Sich einfach trauen und den Mut dazu haben
Nach 16 Stunden Busfahrt waren wir morgens um 4 Uhr in Potsdam und dann wurde ich gleich wieder in mein „normales“ Leben reingeworfen, da ich gleich wieder arbeiten musste. Und dann fängt ja auch die Uni wieder an und dann geht´s richtig los. Trotzdem möchte ich mal berichten, wie schön es in Taizé wieder war.
Ich bin mit einer Gruppe von 15-18 Jährigen aus der Uckermark als Betreuerin mitgefahren, kannte vorher aber keinen aus der Gruppe. Leider konnte meine Freundin nicht mitkommen, aber ich wollte unbedingt nach Taizé fahren und deshalb bin ich dann allein mitgefahren. Eigentlich bin ich ja nicht so, dass ich gerne allein irgendwo hinfahre, aber es war echt toll. Natürlich musste man erst alle kennen lernen, aber es war gar nicht so schwer.

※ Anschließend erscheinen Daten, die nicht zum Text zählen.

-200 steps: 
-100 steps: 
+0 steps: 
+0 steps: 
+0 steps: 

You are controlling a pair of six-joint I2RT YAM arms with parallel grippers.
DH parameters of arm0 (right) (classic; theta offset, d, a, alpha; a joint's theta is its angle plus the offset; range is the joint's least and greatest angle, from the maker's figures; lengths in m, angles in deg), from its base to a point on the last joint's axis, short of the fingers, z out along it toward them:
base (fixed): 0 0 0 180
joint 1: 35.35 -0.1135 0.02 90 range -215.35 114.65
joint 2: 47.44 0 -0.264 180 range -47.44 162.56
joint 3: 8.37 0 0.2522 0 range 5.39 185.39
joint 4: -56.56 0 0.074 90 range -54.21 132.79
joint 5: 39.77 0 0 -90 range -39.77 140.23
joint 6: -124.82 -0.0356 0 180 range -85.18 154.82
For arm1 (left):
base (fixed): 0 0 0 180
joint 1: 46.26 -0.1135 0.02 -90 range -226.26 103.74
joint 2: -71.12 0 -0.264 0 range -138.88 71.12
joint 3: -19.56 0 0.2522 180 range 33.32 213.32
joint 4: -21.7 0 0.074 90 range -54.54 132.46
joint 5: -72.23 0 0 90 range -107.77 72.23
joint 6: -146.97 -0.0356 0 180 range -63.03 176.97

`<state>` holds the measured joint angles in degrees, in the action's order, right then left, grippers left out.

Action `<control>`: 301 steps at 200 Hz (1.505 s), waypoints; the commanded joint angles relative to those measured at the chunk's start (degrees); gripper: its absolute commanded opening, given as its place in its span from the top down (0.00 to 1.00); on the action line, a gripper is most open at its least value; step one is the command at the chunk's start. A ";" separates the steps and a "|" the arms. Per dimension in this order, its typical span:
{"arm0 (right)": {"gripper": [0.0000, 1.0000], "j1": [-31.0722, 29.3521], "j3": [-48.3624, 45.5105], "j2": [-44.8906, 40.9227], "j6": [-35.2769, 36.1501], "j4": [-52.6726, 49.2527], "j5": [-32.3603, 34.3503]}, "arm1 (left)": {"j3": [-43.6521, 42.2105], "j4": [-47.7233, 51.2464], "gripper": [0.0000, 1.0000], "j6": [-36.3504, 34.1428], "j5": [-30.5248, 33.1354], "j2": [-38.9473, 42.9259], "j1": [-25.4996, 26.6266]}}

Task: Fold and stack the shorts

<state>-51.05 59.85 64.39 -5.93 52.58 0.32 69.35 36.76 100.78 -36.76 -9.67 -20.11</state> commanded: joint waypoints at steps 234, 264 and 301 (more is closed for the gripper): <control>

In Taizé wurde ich dann auch gleich noch als so eine „contact person“ für die Kleingruppen eingeteilt, was ich eigentlich gar nicht wollte. Aber wahrscheinlich muss man sich einfach trauen und den Mut dazu haben und seine Grenzen überwinden (das waren auch einige Themen unserer Bible Introduction mit einem Bruder von Taizé – das hat er wirklich gut gemacht, vor allem für die 15/16 jährigen). Das Tolle war auch, dass die Jugendlichen sehr interessiert waren und jedes Gebet und jeden Workshop mitgenommen haben, den sie kriegen konnten. Auch ihren Workshop über die Stereotypen und Vorurteile fanden sie sehr gut.
Die Jungs haben auch mit soviel Freude abgewaschen, bei jedem Essen, freiwillig. Auch für die anderen Betreuer war es ein tolles Erlebnis, weil sie auch nie in Taizé waren. Sie waren bloß überrascht, dass alles auf so international war. Aber es gibt ja Brüder, die Deutsch sprechen können und Übersetzer. Sie haben auf der Rückfahrt auch schon beschlossen, dass sie nächstes Jahr wieder fahren möchten.
Besonders schön war für mich auch, dass ich Leute, die zu Ostern in Taizé oder in Hamburg waren, wieder getroffen habe. Wie zum Beispiel eine Mädchen, die jetzt nach Brasilien zur Mitarbeit bei den Brüdern von Taizé geht. Wir saßen jeden Tag abends noch in der Kirche und haben unsere Lieblingslieder angestimmt.
Bei der Heimfahrt im Bus hat dann jemand vorgeschlagen, 20.30 Uhr eine Andacht zu machen. Also haben wir die Leute gefragt und Lieblingslieder
gesammelt und da ich meine Stimmgabel mithatte (immer diese Musikstudenten), durfte ich dann die Lieder ansingen. (Das hätte ich mir vor einem halben Jahr noch nicht getraut, na ja wie gesagt, einfach den Mut haben.) Und es haben wirklich fast alle mitgesungen. Bis auf ein paar kleine Schwierigkeiten bei Jubilate coeli (Canon) (der ist aber auch wirklich nicht einfach) war´s richtig toll und sogar die Stille von 10 Minuten wurde eingehalten
Die Busfahrer fanden´s so toll, dass wir dann gleich noch mal singen durften.
Es war für alle Leute ein tolles Erlebnis und viele haben schon beschlossen, zu Ostern wieder zu kommen oder sogar für länger zu bleiben. Jetzt freu ich mich schon auf die Nacht der Lichter im November und natürlich auf das Europäische Jugendtreffen in Lissabon.